New ways to improve urban wetlands
One study found a wetland plant capable of reducing PFAS in soil and water, and another looked for better urban wetland water flow management during summer.
In a glasshouse experiment, the first study found a common Australian native wetland plant capable of tolerating and reducing major contaminant Perfluoroalkyl and polyfluoroalkyl substances (PFAS).
“We found the wetland plant Juncus sarophorus has a high tolerance to PFAS and capable of overall PFAS removal rates between 9% and 11% at a time, which could be increased with floating reed beds in the water column. It also is effective at accumulating and transferring PFOA and PFHxS from the soil to an above-ground vegetation biomass,” says Flinders University hydrogeologist Dr Ilka Wallis, from the National Centre for Groundwater Research and Training whose research covers pollutants and recharge of aquifers.
“Together with its high growth rate, this plant appears to be a suitable candidate for phyto-extraction of short-chained PFAS compounds, but less effective at removing PFOS owing to this compound’s long chain-lengths and ability to be absorbed by soils.”
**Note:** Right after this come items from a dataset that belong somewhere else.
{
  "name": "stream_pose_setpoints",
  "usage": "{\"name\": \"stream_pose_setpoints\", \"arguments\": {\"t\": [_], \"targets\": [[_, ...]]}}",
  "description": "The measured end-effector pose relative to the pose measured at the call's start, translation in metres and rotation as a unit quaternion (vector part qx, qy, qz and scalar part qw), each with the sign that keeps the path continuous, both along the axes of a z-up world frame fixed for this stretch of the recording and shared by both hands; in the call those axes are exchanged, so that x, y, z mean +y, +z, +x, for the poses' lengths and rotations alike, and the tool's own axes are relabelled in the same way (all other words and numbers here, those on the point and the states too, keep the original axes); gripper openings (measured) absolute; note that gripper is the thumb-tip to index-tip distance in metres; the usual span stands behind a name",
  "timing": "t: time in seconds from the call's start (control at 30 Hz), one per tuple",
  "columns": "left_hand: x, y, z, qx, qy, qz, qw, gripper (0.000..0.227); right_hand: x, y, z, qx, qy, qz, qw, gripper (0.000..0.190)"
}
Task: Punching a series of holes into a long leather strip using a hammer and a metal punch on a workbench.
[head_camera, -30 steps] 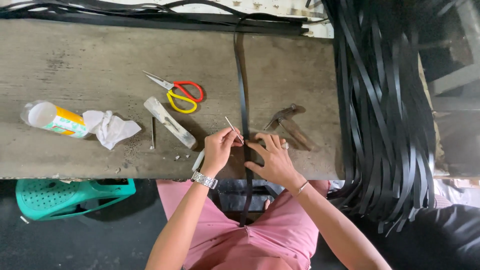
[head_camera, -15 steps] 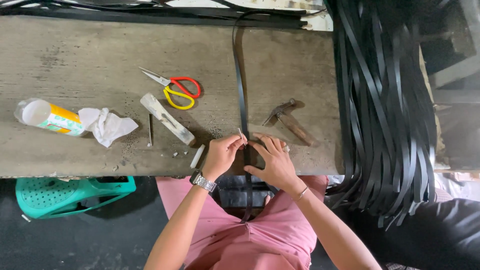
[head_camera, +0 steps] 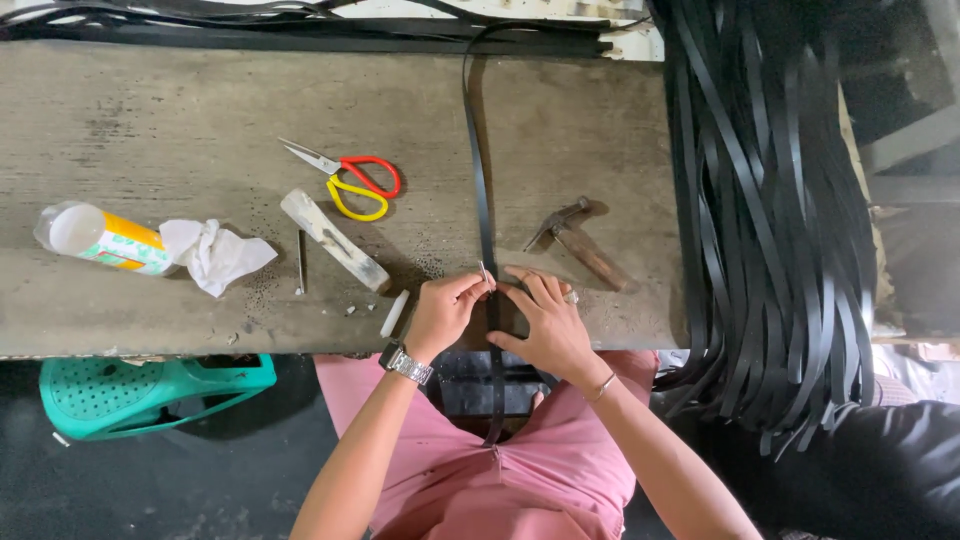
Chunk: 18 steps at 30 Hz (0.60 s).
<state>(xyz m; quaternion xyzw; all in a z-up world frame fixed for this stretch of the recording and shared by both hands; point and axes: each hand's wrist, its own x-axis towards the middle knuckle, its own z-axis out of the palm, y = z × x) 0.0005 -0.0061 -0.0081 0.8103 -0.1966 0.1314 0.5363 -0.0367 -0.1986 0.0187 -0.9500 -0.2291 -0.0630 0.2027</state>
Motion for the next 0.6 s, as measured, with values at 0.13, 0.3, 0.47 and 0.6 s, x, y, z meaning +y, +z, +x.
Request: {"name": "stream_pose_setpoints", "arguments": {"t": [0.13, 0.3, 0.47, 0.6], "targets": [[0.001, 0.004, -0.001, -0.015, -0.008, 0.006, 1.0, 0.007, -0.001, -0.008, 0.0, -0.011, -0.003, -0.007, 1.0, 0.071], [-0.002, 0.003, 0.0, -0.053, -0.034, 0.046, 0.997, 0.008, -0.007, -0.025, 0.001, -0.026, -0.002, 0.005, 1.0, 0.071], [-0.002, -0.018, -0.001, -0.066, -0.031, 0.061, 0.995, 0.009, -0.048, -0.007, 0.024, -0.088, -0.143, -0.002, 0.986, 0.048], [0.0, -0.019, -0.001, -0.068, -0.04, 0.066, 0.995, 0.009, -0.081, -0.044, 0.038, -0.107, -0.233, -0.243, 0.936, 0.035]]}}
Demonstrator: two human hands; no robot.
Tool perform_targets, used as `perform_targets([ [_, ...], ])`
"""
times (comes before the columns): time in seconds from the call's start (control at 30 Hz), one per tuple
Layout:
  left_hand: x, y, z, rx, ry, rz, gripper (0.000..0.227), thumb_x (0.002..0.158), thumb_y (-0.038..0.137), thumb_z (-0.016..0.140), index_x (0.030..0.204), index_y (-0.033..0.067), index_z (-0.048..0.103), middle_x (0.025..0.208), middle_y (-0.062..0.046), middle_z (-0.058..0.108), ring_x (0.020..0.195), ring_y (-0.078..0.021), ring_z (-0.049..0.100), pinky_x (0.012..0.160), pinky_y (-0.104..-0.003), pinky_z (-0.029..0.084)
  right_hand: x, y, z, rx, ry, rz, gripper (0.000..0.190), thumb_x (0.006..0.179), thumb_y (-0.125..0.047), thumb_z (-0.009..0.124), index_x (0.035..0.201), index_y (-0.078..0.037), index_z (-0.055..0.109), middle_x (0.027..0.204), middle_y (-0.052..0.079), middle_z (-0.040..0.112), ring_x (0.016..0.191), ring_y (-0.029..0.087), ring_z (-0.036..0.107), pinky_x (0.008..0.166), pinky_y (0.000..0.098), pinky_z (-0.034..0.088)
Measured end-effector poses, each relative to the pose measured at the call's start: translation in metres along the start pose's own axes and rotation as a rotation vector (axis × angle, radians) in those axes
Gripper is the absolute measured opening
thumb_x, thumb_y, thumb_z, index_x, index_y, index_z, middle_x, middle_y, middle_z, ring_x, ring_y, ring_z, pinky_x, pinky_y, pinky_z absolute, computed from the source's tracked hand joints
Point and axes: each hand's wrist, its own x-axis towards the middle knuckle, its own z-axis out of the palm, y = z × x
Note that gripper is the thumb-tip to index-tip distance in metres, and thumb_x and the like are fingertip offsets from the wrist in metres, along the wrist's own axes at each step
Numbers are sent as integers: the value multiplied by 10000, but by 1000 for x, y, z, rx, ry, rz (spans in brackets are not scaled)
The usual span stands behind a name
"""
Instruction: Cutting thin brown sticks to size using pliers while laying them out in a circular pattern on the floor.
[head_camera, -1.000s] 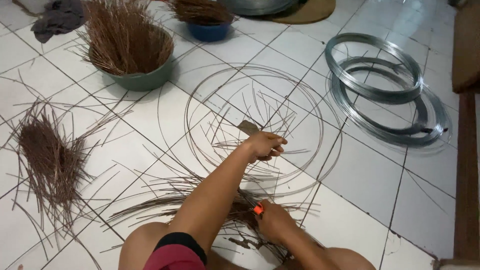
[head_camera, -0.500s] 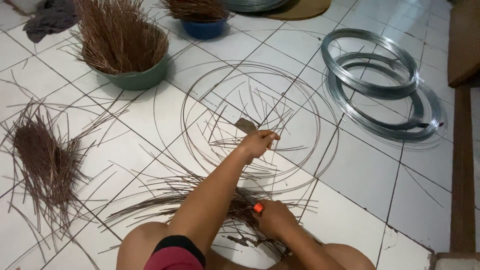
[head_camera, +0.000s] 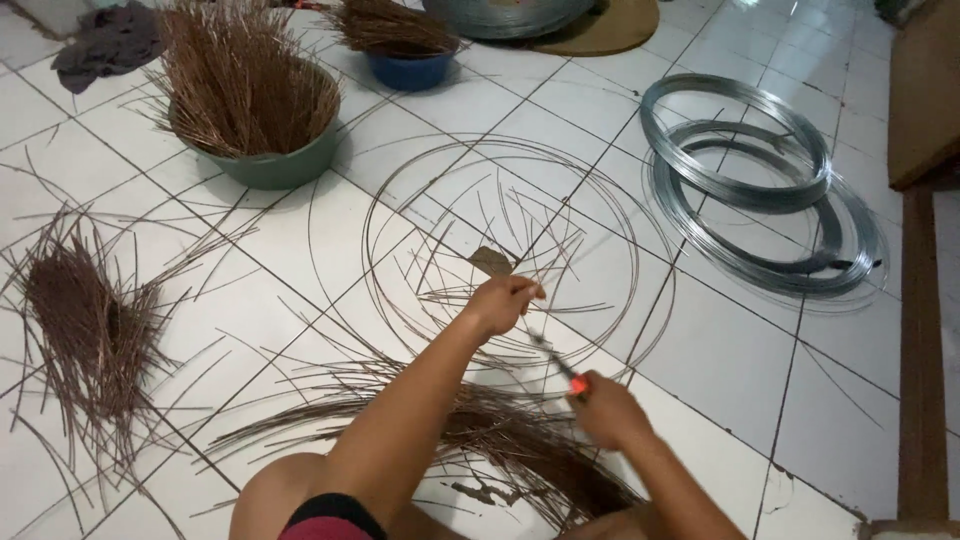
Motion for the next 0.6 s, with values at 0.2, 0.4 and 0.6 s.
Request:
perform_targets([
  [0.2,-21,-43,8,85,-35,26,311,1039,354,527,1123,210,789,781,-51,735,860,-267,702,819,-389,545,-8,10,-35,294,-18,-97,429,881,-343,676,1195,-51,701,1031,251,748,1084,449,696,957,516,521],
  [0.4,-54,-22,8,107,-59,-126,384,1080,368,476,1221,137,748,700,1,617,527,-94,483,568,-278,469,-11,-6,-14,404,-134,-26,352,937,-367,626,1152,-105,720,990,78,774,957,201,745,840,359,536],
  [0.6,-55,-35,15,118,-2,-172,351,1046,349,501,1235,174,739,1264,-12,735,1078,-192,704,964,-344,549,-11,-16,2,412,-174,-38,312,942,-386,633,1081,-124,730,891,51,756,862,186,711,771,318,501],
])
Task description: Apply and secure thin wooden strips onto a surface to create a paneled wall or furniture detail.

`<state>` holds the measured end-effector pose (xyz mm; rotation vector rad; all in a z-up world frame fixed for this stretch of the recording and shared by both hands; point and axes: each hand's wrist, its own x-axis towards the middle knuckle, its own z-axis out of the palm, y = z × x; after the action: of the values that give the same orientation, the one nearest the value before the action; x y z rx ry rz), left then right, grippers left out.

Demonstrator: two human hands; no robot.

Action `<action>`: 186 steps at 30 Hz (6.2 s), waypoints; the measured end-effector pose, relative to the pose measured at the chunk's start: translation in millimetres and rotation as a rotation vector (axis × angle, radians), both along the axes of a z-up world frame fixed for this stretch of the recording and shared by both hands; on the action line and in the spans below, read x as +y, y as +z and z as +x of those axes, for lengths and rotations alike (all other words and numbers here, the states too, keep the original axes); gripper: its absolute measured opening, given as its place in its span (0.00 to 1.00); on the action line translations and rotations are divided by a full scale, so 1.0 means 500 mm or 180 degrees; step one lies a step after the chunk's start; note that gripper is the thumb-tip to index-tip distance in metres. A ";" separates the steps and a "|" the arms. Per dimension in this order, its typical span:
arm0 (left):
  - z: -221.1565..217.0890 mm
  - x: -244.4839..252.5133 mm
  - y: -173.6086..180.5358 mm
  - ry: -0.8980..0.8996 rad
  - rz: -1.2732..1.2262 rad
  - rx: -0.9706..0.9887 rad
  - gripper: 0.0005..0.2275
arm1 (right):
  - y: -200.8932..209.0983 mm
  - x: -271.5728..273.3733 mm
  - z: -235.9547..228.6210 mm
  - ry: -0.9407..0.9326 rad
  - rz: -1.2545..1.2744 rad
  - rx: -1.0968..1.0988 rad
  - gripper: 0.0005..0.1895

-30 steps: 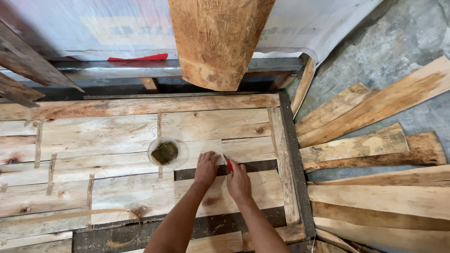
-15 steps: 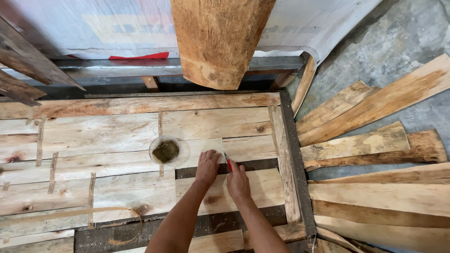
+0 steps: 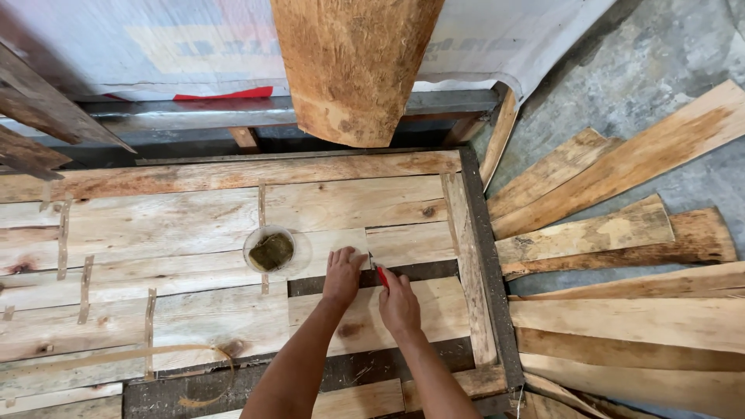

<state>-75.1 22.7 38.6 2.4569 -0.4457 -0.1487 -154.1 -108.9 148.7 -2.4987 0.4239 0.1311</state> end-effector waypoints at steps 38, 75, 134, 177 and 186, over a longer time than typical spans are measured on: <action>0.005 0.003 0.000 0.0038 -0.0113 -0.0124 0.18 | 0.022 -0.071 0.042 0.0249 0.0267 0.0791 0.20; -0.007 -0.037 0.021 -0.0317 0.1260 0.0304 0.30 | -0.122 -0.050 0.023 0.0830 -0.0665 0.0878 0.32; -0.128 -0.015 0.192 -0.0964 0.0808 0.0690 0.21 | -0.150 -0.100 0.086 0.0590 -0.0643 0.0524 0.38; -0.297 0.127 0.029 0.1947 0.0440 0.0954 0.34 | -0.241 -0.244 -0.142 -0.1315 -0.0620 0.0056 0.45; -0.292 0.119 0.065 0.2106 0.0258 0.0877 0.27 | -0.202 -0.241 -0.137 -0.1401 -0.0561 -0.0090 0.42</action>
<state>-220.9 82.2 70.8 2.4757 0.4998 -0.2214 -222.3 -229.2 47.6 -2.5047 0.9961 -0.1216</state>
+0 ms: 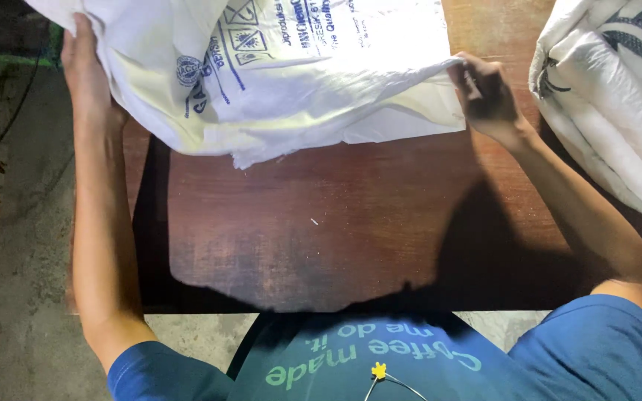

PFAS has been detected globally in a wide range of environments, there is an urgent need for effective remedial treatment solutions at the field scale.
“Phyto-remediation presents a potential remediation strategy for PFAS that would allow efficient and cost-effective remediation at large scales,” says co-author and environmental health researcher Flinders University Professor Howard Fallowfield.
In another article in Science of the Total Environment, Flinders University researchers returned to a popular suburban constructed wetland to conduct indepth studies of water filtration efficiency by existing aquatic plants (macrophytes) and contaminant accumulation at various locations during hotter, drier summer months.
“The spatial assessment of the Oaklands Park wetland was one of the first studies of nutrients and contaminants in constructed wetlands macrophytes as a performance indicator for wetland functionality and management,” Professor Fallowfield says.
The reed beds and water were analysed for nutrient and contaminant accumulation in-situ at the stormwater-fed wetland and water remediation site in the southern suburb of Adelaide, South Australia. Macrophytes were sampled at 36 sites and water at 46 sites selected by a systematic grid according to their location from inflow for each site. A total of 144 stem and root samples were checked for carbon, nitrogen and trace elements and 183 water samples for the same elements, ammonia and total suspended solids.
Results showed higher concentrations of water chemistry but reduction in macrophyte health and suspended solids from reed filtration with distance from the inflow as water flow slowed down during summer.
“Our study highlights the need for wetland managers to adjust design, water flow and vegetation control to better manage nutrients and contaminants with distance from inflow, particularly during the drier months,” says PhD candidate Nick Wilkins.
“These issues with flow regimes obviously affect macrophyte water filtration performance, which can be further investigated to improve constructed wetland health and performance elsewhere in the world,” he says.
Efficient filtration and removal of nitrogen, carbon, phosphorus and contaminants from stormwater, agricultural runoff and industrial wastewater will reduce the range of potentially damaging pollutants discharged into the surrounding environments and improve water quality remediation techniques at vital constructed wetlands in urban and other recreational settings.